UNITED
STATES
SECURITIES
AND EXCHANGE COMMISSION
WASHINGTON,
D.C. 20549
FORM
8-K
CURRENT
REPORT
Pursuant
to Section 13 or 15(d) of the Securities Exchange Act of 1934
Date of Report (Date of Earliest Event Reported): |
February 23, 2009 |
Keithley Instruments, Inc.
(Exact
name of registrant as specified in its charter)
Ohio |
1-9965 |
34-0794417 |
||
(State or other jurisdiction of incorporation) |
(Commission File Number) |
(I.R.S. Employer Identification No.) |
28775 Aurora Road, Solon, Ohio |
44139 |
|
(Address of principal executive offices) |
(Zip Code) |
Registrant’s telephone number, including area code: |
(440) 248-0400 |
Not Applicable
________________________________________________
Former
name or former address, if changed since last report
Check the appropriate box below if the Form 8-K filing is intended to simultaneously satisfy the filing obligation of the registrant under any of the following provisions:
⃞ Written communications pursuant to Rule 425 under the Securities Act (17 CFR 230.425)
⃞ Soliciting material pursuant to Rule 14a-12 under the Exchange Act (17 CFR 240.14a-12)
⃞ Pre-commencement communications pursuant to Rule 14d-2(b) under the Exchange Act (17 CFR 240.14d-2(b))
⃞ Pre-commencement communications pursuant to Rule 13e-4(c) under the Exchange Act (17 CFR 240.13e-4(c))
Item 3.01 Notice of Delisting or Failure to Satisfy a Continued Listing Rule or Standard; Transfer of Listing.
The Company was notified by the New York Stock Exchange (“NYSE”) that it is no longer in compliance with the NYSE’s continued listing standards.
The Company is considered below criteria established by the NYSE because the Company’s total market capitalization has been less than $75 million over a consecutive 30 trading-day period, and its last reported shareholders’ equity was less than the exchange’s $75 million requirement.

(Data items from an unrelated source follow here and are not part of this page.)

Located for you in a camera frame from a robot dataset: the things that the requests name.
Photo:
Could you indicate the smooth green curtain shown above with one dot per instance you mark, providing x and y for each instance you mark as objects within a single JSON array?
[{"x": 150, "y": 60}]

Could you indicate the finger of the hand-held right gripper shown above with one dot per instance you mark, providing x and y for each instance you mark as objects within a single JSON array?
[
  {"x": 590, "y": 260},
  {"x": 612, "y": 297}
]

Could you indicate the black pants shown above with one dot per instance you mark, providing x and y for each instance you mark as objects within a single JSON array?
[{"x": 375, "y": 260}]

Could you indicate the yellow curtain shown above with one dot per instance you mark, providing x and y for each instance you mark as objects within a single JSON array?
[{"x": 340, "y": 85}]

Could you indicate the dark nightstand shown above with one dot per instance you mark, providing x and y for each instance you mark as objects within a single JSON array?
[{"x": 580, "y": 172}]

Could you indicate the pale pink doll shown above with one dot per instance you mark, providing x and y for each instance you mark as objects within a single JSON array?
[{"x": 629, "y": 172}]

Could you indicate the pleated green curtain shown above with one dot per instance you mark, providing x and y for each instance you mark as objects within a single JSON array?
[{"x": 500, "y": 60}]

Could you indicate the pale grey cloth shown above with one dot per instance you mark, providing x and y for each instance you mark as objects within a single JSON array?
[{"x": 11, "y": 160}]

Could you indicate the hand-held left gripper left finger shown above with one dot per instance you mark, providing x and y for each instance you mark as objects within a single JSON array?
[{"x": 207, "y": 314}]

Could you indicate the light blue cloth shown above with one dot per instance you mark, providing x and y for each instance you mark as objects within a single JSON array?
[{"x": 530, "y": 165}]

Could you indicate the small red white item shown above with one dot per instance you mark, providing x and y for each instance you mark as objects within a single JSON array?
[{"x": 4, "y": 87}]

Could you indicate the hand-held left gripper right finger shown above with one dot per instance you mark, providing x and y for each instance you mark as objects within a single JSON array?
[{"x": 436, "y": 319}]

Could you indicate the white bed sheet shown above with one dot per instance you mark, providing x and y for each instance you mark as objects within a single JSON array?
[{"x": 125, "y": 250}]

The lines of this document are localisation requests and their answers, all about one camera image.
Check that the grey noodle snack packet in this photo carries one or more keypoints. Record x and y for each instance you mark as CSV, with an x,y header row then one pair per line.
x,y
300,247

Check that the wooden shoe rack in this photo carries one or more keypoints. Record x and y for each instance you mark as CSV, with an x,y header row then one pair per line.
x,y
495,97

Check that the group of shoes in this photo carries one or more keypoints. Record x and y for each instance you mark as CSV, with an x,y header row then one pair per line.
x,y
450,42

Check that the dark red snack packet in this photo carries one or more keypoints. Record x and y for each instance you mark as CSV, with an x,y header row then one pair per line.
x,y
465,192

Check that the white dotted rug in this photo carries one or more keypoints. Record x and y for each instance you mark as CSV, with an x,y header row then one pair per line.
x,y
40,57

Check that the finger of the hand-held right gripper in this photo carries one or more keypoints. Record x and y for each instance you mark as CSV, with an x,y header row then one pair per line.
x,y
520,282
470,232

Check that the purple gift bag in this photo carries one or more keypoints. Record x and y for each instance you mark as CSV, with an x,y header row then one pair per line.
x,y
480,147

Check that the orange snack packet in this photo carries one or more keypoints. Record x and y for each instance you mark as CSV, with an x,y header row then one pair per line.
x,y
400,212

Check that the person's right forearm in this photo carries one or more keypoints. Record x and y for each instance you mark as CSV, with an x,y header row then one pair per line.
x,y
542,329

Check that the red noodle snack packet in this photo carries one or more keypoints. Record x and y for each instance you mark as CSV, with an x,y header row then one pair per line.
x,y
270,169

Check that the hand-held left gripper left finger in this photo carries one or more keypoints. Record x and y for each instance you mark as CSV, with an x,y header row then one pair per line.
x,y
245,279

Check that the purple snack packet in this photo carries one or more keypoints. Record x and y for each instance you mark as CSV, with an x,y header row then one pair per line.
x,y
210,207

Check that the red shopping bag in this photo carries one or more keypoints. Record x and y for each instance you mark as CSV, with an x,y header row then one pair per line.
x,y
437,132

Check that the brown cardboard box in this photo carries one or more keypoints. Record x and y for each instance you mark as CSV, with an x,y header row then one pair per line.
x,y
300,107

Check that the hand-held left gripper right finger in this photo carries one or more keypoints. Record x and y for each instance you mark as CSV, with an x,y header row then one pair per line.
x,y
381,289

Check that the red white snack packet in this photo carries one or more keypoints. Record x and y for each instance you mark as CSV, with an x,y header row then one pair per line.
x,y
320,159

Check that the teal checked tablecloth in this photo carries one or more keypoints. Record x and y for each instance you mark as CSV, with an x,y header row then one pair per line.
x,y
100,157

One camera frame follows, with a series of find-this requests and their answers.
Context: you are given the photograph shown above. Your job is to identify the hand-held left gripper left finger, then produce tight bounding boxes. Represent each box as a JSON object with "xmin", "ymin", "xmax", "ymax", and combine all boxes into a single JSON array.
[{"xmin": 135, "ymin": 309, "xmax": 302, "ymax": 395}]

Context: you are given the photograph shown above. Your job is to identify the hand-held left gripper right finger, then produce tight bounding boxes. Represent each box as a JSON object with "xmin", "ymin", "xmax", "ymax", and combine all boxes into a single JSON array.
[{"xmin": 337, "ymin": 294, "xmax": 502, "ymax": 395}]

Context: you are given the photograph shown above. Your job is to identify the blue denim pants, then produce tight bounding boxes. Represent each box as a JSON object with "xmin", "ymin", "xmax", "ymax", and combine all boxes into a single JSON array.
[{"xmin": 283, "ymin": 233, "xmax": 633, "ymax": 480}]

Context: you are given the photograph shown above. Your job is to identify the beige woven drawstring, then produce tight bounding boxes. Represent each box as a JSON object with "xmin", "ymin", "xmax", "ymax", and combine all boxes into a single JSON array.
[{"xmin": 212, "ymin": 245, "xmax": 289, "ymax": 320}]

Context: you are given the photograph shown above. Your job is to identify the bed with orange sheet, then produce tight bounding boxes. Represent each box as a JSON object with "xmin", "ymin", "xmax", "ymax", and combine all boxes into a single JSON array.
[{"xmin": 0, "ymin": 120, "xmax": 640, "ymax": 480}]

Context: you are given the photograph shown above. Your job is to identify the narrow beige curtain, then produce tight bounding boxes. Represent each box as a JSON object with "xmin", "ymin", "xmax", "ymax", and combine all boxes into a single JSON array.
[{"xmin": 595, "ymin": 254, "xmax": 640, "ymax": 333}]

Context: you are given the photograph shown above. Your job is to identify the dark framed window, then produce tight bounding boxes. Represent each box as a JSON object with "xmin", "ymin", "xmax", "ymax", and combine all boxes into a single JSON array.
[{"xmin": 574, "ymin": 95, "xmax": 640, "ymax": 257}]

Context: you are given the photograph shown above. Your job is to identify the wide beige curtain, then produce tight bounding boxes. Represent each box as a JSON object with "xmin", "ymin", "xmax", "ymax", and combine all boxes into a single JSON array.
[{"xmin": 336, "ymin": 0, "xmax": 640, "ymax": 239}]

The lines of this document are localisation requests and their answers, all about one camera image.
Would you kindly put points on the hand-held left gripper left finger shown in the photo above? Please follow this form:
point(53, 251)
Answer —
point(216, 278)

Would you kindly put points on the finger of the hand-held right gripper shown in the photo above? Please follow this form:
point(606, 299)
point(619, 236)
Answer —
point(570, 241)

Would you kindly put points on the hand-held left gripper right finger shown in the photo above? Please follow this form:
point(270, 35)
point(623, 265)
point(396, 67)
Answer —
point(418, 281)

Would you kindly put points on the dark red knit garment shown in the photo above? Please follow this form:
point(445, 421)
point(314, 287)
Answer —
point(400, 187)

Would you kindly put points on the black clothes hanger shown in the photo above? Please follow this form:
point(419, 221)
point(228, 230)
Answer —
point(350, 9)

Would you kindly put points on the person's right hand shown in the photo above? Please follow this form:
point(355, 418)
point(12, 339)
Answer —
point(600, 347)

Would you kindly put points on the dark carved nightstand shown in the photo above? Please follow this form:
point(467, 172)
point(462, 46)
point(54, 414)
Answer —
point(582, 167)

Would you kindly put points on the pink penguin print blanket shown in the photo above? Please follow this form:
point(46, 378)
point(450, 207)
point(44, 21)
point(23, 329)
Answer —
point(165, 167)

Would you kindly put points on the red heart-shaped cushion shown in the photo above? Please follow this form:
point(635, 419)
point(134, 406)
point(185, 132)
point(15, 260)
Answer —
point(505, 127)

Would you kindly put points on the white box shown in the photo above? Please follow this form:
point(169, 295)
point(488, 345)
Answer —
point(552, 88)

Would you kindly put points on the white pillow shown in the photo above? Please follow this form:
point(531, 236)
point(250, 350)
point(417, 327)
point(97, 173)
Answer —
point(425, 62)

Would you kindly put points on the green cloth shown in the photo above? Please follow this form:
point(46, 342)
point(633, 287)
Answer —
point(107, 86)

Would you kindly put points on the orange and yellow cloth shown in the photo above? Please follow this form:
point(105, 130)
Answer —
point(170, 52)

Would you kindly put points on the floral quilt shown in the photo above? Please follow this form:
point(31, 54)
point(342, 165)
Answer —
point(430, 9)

As of February 12, 2009, the Company’s 30 trading-day average market capitalization was approximately $52.4 million, and, as of December 31, 2008, the Company’s shareholders’ equity was $69.5 million, as reported in its Quarterly Report on Form 10-Q.
In accordance with the NYSE procedures, the Company has 45 days from the receipt of the notice to submit a plan to the NYSE demonstrating how it intends to comply with the NYSE’s continued listing standards within 18 months. The Company intends to submit such a plan within the required time frame.

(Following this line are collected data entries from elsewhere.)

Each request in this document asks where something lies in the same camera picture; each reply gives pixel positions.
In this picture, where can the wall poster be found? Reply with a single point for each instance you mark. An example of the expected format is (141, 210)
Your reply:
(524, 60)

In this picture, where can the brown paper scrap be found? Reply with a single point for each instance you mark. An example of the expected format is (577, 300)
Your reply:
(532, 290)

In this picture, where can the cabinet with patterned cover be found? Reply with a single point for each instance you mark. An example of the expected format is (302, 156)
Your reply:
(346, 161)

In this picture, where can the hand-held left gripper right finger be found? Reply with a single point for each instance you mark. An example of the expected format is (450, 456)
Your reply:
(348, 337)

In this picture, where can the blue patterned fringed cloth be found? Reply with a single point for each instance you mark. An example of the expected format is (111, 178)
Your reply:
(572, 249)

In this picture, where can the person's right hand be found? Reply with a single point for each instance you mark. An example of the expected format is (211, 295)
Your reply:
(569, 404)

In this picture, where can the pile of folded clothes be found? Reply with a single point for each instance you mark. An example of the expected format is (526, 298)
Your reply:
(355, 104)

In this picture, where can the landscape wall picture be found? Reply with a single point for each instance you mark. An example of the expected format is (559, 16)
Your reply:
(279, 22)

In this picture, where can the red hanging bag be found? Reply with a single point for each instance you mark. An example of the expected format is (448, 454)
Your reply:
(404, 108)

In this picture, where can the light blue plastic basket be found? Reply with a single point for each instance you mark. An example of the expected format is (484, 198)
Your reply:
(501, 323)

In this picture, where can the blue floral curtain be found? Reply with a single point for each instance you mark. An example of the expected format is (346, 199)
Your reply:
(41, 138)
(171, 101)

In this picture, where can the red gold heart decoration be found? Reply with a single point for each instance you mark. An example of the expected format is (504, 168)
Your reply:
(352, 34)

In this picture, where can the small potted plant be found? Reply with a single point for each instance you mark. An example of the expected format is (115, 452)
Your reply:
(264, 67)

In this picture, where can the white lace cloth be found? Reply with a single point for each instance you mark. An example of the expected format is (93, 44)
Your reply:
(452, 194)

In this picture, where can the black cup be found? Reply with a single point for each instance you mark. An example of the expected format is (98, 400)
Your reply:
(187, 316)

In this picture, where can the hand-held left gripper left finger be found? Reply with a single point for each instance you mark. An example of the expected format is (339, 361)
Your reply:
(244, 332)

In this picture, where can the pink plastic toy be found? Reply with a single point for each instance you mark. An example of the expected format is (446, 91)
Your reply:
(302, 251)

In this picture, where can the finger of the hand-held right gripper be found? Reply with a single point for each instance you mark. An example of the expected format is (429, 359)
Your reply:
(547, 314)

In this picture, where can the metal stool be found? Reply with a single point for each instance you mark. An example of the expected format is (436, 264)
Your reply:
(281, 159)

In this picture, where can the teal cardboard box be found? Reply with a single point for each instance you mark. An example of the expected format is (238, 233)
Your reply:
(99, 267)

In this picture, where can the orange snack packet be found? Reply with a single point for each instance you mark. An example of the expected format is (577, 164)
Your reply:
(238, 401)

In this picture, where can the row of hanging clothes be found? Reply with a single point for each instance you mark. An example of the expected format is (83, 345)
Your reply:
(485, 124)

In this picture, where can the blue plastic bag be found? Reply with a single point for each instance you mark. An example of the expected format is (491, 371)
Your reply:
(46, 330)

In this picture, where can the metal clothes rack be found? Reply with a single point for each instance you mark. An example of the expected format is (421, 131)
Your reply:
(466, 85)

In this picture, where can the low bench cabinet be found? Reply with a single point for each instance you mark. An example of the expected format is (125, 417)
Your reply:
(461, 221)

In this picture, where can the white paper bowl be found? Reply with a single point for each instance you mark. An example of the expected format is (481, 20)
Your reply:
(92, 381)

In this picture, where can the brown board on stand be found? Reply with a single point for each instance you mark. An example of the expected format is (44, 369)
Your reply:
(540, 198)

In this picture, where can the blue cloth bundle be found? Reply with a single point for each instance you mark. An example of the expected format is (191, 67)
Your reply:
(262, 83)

During this time, the Company’s Common Stock will continue to be listed on the NYSE, subject to its compliance with the other NYSE continued listing requirements, but will be assigned a “.BC” suffix by the NYSE to signify that the Company is not currently in compliance with the NYSE continued listing standards.
The Company’s press release is filed with this Report as Exhibit 99.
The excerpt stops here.